For sure, it’s no trendy hard-to-find "specialty food.” Cabbage is there when you need it.
I need cabbage when I’m facing down a too-beige dish with unsatisfying mouthfeel. Bright purple strands to the rescue for color and crunch. It’s an easy, fast fix that works. I need purple cabbage in a green salad, along with nuts or seeds, and dotting my tacos. Our bodies need its vitamin C and vitamin K, its comforting crunch, its color that changes with the pH of its birth soil.
Cabbage comes in a variety of colors—red, purple, white, or pale green. In acidic soils, its leaves grow more reddish; in neutral soils, they grow more purple, while alkaline soils produce more green-yellow cabbages.
Yet no one writes poetry about cabbage.
Have you clean-sliced a cabbage crosswise? Have you contemplated its spiral pattern that sings a geometry of seashells and fingerprints?

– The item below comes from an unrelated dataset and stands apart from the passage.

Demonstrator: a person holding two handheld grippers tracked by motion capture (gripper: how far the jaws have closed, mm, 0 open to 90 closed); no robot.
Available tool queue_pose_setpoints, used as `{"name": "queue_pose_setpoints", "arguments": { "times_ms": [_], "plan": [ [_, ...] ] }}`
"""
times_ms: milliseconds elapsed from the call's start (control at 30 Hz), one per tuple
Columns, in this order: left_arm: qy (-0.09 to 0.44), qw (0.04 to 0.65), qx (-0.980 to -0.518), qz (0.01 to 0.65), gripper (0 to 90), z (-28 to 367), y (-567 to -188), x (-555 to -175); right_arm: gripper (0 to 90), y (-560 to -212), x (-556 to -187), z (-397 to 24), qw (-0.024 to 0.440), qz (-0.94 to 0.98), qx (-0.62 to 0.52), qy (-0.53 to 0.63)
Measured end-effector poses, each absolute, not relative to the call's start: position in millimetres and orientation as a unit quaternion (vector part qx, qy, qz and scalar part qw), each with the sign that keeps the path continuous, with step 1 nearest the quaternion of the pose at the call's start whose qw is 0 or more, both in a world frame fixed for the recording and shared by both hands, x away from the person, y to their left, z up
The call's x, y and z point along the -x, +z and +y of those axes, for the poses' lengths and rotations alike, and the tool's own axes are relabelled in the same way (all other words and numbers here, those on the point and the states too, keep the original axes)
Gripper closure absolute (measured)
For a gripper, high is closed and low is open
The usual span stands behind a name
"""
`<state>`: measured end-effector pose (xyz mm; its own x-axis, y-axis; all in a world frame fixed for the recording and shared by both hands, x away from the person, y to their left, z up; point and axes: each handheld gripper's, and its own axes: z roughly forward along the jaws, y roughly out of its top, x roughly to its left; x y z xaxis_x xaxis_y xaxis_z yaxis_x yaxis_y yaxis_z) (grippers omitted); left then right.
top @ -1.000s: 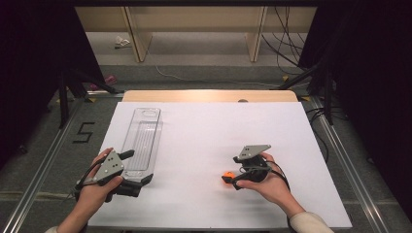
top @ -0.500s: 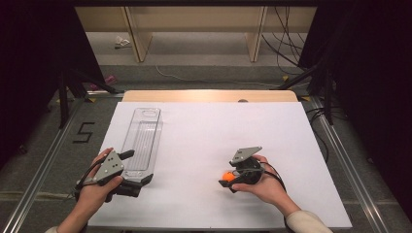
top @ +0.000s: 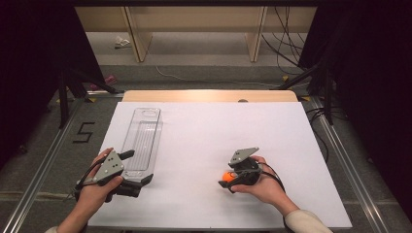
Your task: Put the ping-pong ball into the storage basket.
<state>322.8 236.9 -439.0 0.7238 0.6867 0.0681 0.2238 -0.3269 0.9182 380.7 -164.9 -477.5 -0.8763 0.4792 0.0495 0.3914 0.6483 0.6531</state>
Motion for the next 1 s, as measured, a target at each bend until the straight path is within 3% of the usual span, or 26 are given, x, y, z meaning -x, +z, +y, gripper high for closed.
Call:
{"name": "queue_pose_setpoints", "arguments": {
  "times_ms": [1000],
  "plan": [
    [0.23, 0.502, -0.781, 0.292, 0.0, 237.0, -439.0, -322.9, 47.2, -478.8, -378.9, -161.8, 0.061, 0.918, -0.229, 0.319]
  ]
}}
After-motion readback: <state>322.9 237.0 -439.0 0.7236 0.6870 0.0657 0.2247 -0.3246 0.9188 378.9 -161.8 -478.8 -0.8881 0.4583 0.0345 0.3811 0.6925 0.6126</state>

But it’s the taste, the taste. Raw, stir-fried, baked, braised, reheated. Deeply satisfying. Sweet-tart, soft-crunchy. I am clearly no poet when it comes to cabbage either—but I sure do have a few good recipes for you.
Have you had a rotkohl? I first ate and loved this German red cabbage comfort dish well before I learned of its name. Flavor appreciation can exist without words.
Perhaps in our collective wintry future, we will find… a soft lit candle at the table, a plate of warm braised cabbage, and a blank page—ready for all the poetry found in our plainest of days. May they be bright, sturdy, nurturing.
Wedges of Wisdom
Cabbage Patch Kids, a line of cloth dolls with plastic heads first produced in 1982, came with a birth certificate and adoption papers—and set every U.S. toy industry record for three years running. They were also ugly as sin. Who says North Americans can’t love an ugly vegetable!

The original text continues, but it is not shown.